Five Victims Four Graves
Five Victims Four Graves were signed to New Age Records in January 2006 when Red Tape band member (and fellow Sammie nominee) Jeff Jaworski handed off their demo to New Age label chief Mike Hartsfield. Since then, 5V4G released an EP in 2007, Desperation Never Felt So Good, and the band has recently embarked on its first national tour (through September). Singer Phil Mengell says hardcore and metal bands are overlooked in the Sacramento area and is pleased that SN&R is finally getting it right by designating a Hardcore/Metal category to the Sammies awards. “There are a lot of bands who deserve the attention and don’t get it,” Mengell says. “We’re glad to see that is changing with the Sammies.”
Mike Hood was touring Europe when he sent me an e-mail upon hearing the news of his Sammie nomination. It went something like “Hey, we’re true Sac hardcore and we rep Sac and destroy the competition,” only his words were a lot more raw—and true. Hoods have indeed repped the seen for almost 15 years; Mike himself has been an instrumental force in the local all-ages hardcore scene … but he’s never won a Sammie. “The reason, like I said, we never win is because you have to know someone who works there,” Mike wrote in another e-mail. I replied, “Well, now you know me so maybe you’re eligible to win this time?” His reply: “We crush on any band who is from Sac in this genre.” It’s now in your hands, voters.
Killing the Dream
Killing the Dream’s 2005 release was declared “Best hardcore album of the year” by AP. No, that’s Alternative Press Magazine; the Associated Press doesn’t have the cred to authoritatively weigh in on balls-out, gut-wrenching hardcore. But SN&R does (maybe): The band’s 2008 release, Fractures, is hardcore by definition—popping snares and frantic fills; dissonant, aggro chops; throaty screams. That said, it’s hardly by the book: Their aggression is tempered, songs are never redundant, and while the arrangements are unpredictable, changes never stray over the top. The band currently is touring, but they’ll be reppin’ Sac soon.
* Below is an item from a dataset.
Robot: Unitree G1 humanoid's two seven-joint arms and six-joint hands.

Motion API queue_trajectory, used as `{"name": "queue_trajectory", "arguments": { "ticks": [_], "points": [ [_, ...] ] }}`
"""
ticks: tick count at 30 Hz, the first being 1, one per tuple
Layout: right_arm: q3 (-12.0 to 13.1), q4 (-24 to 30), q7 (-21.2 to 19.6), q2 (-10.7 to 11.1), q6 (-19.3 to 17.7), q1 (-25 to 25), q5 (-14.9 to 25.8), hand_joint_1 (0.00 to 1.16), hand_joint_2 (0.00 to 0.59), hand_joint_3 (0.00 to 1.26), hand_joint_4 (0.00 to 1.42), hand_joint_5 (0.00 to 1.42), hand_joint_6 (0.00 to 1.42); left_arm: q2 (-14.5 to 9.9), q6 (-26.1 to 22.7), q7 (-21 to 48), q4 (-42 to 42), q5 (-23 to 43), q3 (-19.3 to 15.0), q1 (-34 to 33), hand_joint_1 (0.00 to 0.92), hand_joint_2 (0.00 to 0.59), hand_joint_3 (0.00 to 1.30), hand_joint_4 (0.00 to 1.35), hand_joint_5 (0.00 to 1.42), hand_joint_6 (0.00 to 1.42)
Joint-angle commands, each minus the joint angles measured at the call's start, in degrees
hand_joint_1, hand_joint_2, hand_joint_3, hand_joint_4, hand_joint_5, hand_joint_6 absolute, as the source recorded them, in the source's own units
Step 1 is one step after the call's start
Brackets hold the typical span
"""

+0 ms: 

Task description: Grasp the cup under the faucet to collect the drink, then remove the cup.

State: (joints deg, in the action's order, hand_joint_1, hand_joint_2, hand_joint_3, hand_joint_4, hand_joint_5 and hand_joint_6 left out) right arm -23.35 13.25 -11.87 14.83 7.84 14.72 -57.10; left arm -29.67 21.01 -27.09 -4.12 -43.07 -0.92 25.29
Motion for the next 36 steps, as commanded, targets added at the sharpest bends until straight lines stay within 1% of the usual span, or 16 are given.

Red Tape has made itself known beyond the valley with such high-profile tour mates as Bad Brains, Murphy’s Law, Mastadon, Social Distortion and more. “It’s a trip when you get fan mail from like Indonesia and like … Redding,” says band member Jeff Jaworski. Preferring “dark dingy clubs with no light, lots of cussing, lots of beer,” Red Tape has thoroughly entrenched itself in the Sacramento music scene. “I think there can never be enough love shown for the bands who continue to persevere in the scene here and play at places like the Fire Escape, the Distillery and VFW Hall,” Jaworski says. And Red Tape perfectly encompasses the genres emanating from those venues’ walls, blending punk with hard-rock sensibilities. “We’re just happy to be a part of [the Sammies],” Jaworski adds. “You could put us in the jazz category and we’d be like, ‘cool.’”
This dude is gigantic. And between you and me, C-Dubb seems like the kind of guy who would strong-arm the SN&R staff into a Sammies nomination. But he didn’t. C-Dubb says he’s inspired by 2Pac and Tech N9ne, so, by the law of natural progression, one can easily guess where his musical taste is headed. And Metallica, he adds. Hmm. Maybe not. That’s another thing about this mobbed-up rapper: he’s totally unpredictable. His musical limitation is “singin’ on key,” he says, but that doesn’t matter at all, because he’s a frigging rapper. We hate when rappers sing. “Sac hates hip-hop? No, Sac hates weak shit,” says this brutish hellion in “Rappers Actin’ Bad” from his eighth studio album Veteran Status. C-Dubb definitely represents the grittier side of Sacramento hip-hop.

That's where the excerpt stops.